- [Task description]:
Repeat verbatim, and only, the lines of the data below, beginning at the line that contains "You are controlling" and stopping after the line that contains "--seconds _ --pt".

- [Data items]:
# # #

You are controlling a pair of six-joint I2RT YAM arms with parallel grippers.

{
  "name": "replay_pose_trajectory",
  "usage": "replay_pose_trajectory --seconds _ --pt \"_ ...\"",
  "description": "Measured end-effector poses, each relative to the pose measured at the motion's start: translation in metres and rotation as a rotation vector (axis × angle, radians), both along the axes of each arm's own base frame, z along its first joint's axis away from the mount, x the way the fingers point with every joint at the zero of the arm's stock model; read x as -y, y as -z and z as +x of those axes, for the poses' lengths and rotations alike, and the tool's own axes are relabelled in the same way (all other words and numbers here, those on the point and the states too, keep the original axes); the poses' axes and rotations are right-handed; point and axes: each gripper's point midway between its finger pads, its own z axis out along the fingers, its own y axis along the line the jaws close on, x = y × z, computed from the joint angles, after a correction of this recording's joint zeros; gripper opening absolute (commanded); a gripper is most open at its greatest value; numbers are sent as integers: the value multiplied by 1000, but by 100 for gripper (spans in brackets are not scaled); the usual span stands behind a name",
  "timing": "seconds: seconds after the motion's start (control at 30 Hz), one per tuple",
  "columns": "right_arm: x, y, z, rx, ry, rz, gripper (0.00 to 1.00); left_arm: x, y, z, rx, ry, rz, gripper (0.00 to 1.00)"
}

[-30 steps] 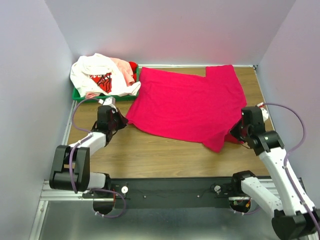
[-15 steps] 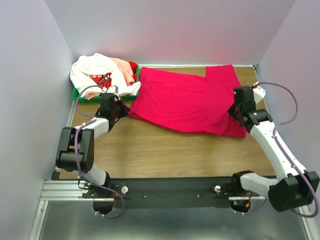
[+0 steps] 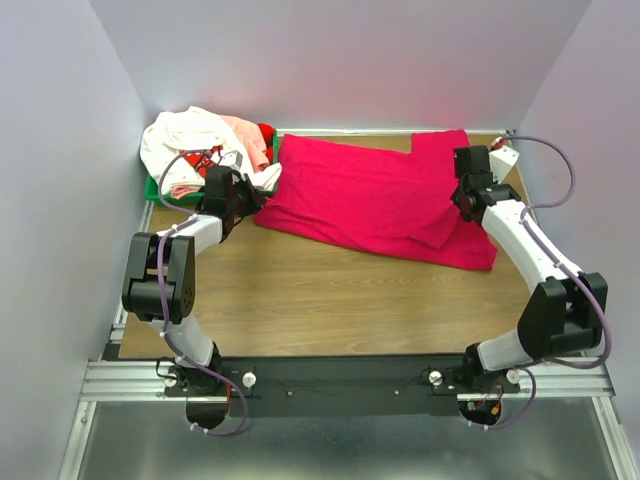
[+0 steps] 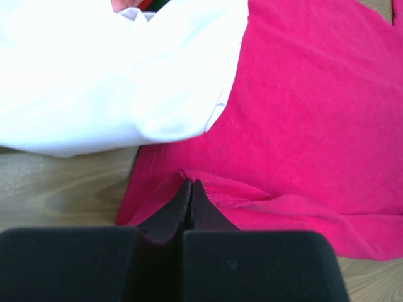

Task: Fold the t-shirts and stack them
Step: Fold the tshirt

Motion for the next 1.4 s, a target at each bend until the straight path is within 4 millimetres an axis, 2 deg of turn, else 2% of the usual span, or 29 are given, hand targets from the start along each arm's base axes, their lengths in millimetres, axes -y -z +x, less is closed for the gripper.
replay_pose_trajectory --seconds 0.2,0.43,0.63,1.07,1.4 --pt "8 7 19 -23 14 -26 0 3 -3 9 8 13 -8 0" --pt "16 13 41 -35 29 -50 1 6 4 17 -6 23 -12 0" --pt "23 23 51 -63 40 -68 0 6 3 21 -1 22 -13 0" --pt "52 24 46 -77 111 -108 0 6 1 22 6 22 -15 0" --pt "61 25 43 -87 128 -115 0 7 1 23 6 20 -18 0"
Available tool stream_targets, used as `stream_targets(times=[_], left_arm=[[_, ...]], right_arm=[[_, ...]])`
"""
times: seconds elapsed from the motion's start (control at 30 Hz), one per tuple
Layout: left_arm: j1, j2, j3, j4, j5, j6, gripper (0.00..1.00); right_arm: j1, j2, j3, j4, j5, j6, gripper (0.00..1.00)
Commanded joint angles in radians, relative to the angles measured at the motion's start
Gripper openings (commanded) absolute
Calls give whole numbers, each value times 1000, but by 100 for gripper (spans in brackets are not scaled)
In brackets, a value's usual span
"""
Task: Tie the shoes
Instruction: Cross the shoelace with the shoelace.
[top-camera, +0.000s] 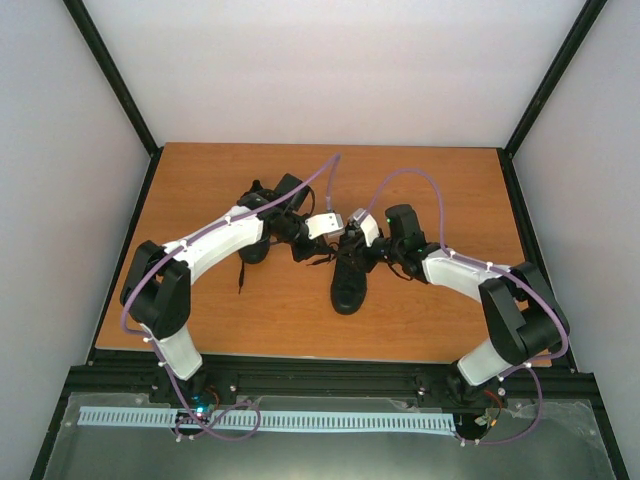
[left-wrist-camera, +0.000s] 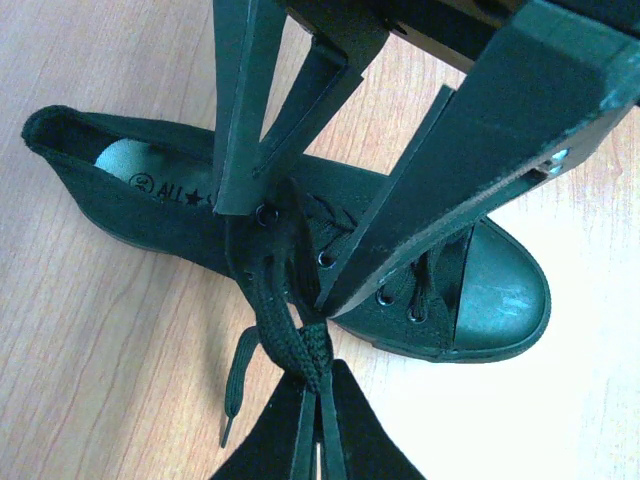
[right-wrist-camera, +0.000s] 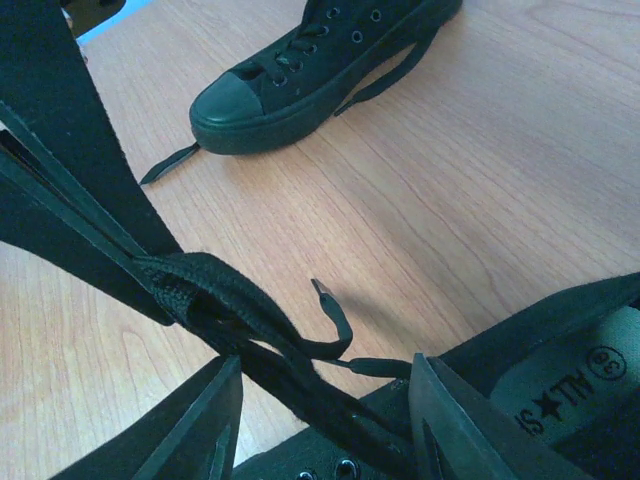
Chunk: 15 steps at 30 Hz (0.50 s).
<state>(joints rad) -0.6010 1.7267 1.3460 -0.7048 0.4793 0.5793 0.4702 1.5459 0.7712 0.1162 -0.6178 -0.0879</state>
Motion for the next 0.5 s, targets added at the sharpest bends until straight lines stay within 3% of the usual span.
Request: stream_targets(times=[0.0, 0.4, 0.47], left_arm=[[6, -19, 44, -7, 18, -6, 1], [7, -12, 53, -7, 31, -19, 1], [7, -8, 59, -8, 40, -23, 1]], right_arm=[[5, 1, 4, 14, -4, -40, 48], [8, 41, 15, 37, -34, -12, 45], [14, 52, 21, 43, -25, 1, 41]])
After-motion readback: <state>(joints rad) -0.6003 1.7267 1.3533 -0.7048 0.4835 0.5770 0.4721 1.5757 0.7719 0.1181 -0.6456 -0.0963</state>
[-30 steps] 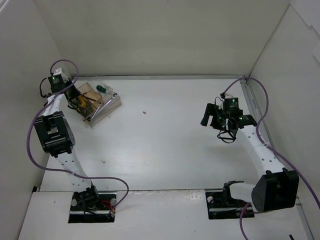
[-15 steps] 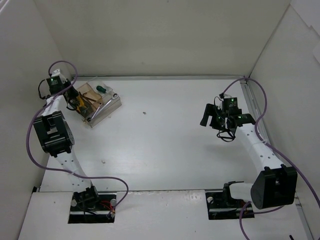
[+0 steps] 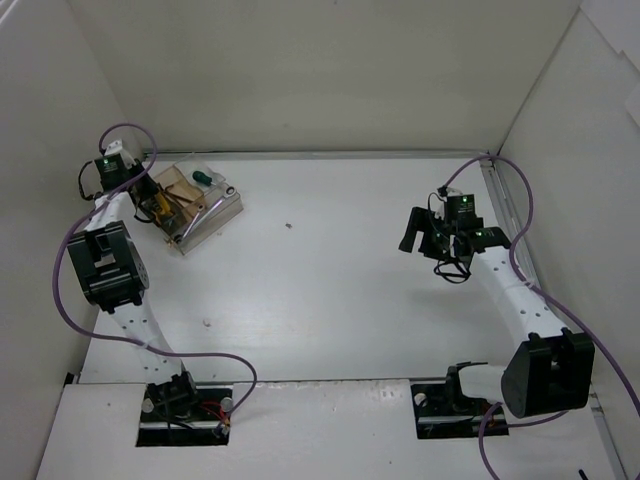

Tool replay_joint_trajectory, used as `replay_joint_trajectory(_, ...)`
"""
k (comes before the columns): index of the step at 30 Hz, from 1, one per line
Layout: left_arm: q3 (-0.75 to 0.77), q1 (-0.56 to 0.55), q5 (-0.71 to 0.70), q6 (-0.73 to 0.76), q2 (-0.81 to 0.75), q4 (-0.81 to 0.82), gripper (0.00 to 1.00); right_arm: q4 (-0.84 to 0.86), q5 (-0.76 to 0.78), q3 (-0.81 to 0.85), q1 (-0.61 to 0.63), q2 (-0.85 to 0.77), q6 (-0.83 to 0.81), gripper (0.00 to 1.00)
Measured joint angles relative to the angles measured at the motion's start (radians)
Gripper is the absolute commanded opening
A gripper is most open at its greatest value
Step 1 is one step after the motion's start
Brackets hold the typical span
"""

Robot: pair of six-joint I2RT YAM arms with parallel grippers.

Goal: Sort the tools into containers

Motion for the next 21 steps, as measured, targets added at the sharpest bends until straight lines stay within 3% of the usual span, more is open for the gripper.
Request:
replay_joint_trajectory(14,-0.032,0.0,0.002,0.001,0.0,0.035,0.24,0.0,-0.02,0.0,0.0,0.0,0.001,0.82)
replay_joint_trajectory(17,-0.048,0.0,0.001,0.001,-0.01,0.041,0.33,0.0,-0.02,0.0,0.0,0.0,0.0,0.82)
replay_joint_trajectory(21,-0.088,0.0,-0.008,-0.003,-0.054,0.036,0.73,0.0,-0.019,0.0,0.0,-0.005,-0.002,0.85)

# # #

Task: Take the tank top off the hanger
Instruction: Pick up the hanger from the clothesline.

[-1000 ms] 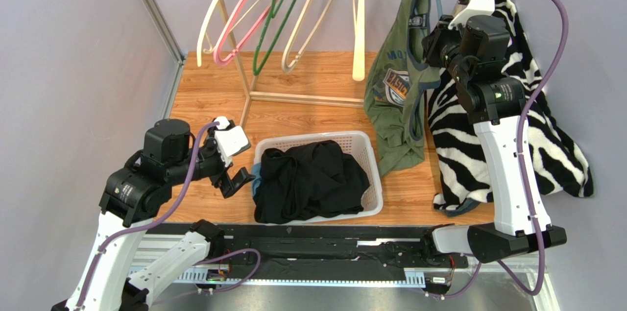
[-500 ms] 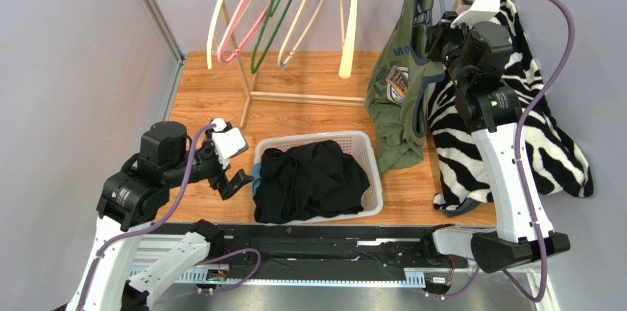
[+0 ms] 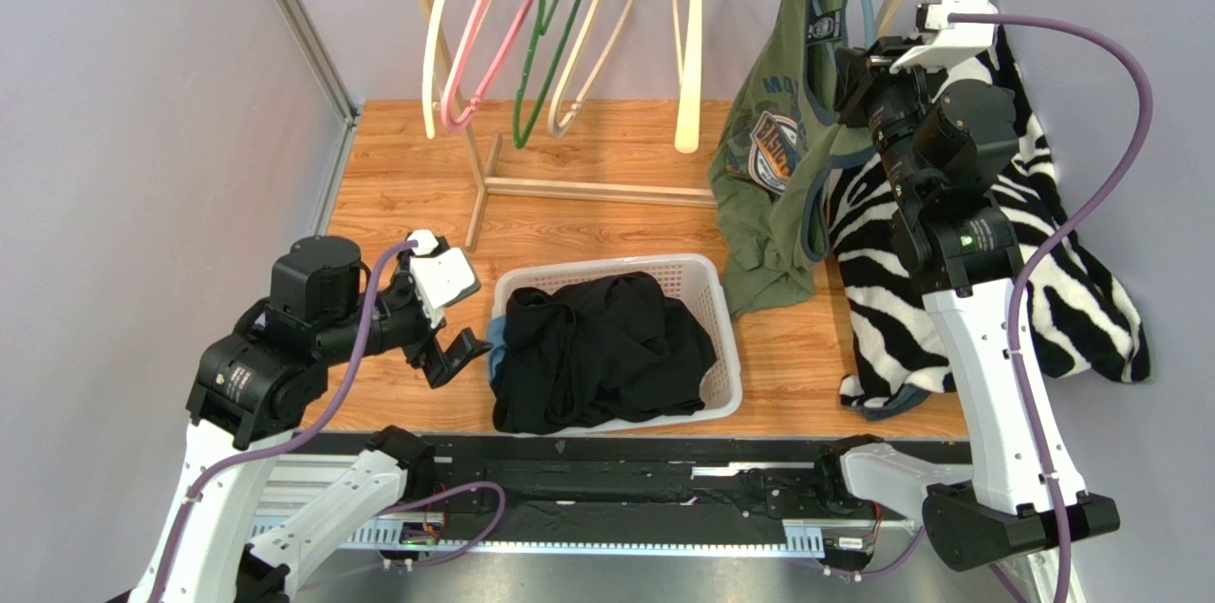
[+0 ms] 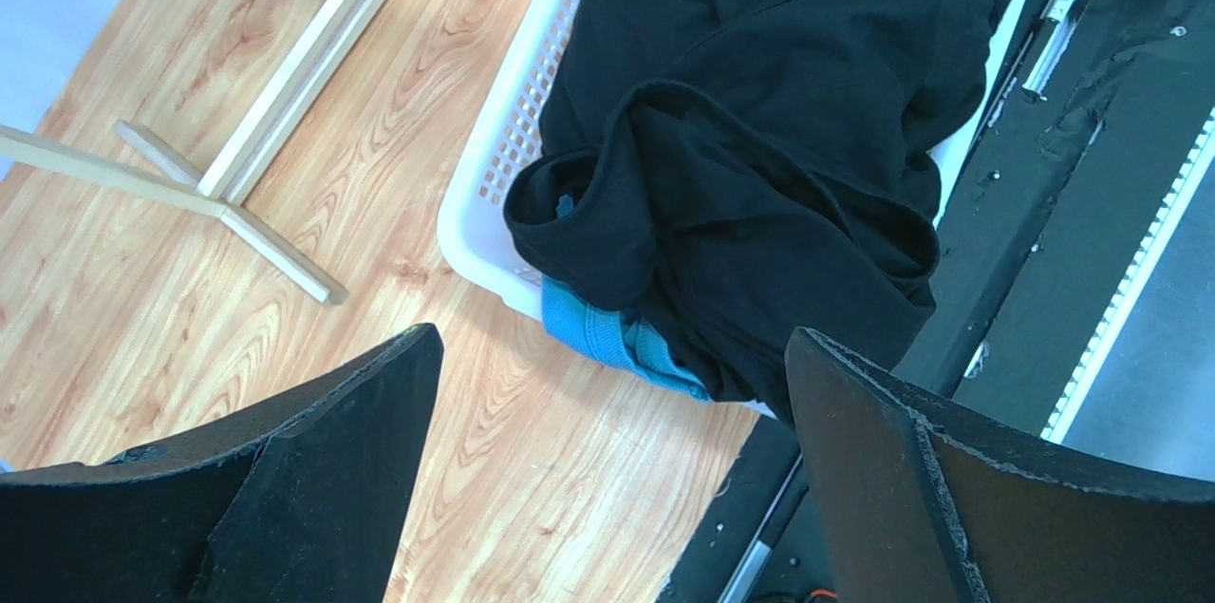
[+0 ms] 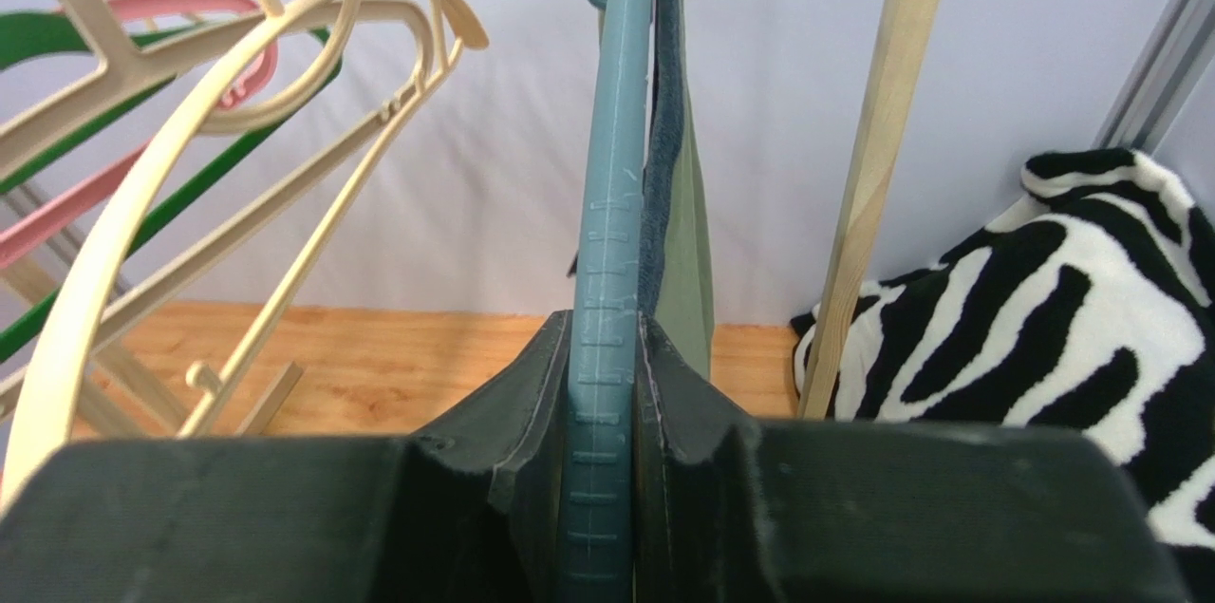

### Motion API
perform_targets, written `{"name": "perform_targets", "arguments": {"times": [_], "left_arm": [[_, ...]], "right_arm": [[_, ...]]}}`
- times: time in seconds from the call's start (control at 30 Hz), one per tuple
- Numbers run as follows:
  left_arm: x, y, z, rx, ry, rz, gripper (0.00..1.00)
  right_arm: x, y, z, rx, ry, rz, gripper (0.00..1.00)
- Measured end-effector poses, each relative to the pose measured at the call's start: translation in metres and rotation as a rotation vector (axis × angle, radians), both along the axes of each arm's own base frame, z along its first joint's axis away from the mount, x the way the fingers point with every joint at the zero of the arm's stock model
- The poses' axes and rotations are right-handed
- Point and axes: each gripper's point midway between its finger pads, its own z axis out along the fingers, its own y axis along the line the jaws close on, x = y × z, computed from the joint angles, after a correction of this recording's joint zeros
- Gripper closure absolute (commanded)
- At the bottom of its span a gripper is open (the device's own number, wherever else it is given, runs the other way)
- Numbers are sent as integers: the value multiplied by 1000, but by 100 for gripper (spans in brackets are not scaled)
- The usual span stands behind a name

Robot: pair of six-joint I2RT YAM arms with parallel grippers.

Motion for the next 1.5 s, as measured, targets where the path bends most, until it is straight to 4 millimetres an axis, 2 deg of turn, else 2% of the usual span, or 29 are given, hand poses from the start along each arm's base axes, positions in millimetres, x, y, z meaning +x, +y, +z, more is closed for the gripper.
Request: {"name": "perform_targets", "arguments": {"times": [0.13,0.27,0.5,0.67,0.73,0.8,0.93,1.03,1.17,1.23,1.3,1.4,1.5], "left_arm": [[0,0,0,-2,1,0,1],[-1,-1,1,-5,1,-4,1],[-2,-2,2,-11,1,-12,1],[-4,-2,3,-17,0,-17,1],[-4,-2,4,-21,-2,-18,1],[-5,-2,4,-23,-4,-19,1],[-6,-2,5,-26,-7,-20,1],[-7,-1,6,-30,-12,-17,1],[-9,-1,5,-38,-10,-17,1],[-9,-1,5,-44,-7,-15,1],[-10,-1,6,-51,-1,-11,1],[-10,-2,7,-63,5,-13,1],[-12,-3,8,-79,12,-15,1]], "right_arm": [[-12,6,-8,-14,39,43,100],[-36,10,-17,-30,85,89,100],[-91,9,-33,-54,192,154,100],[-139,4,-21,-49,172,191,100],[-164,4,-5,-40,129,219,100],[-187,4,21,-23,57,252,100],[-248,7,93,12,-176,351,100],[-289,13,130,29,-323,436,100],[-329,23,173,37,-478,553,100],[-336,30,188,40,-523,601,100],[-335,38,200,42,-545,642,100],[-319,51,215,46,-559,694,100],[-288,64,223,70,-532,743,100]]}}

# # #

- [Response area]:
You are controlling a pair of six-joint I2RT YAM arms with parallel grippers.

{
  "name": "replay_pose_trajectory",
  "usage": "replay_pose_trajectory --seconds _ --pt \"_ ...\"",

No additional output is required for this exercise.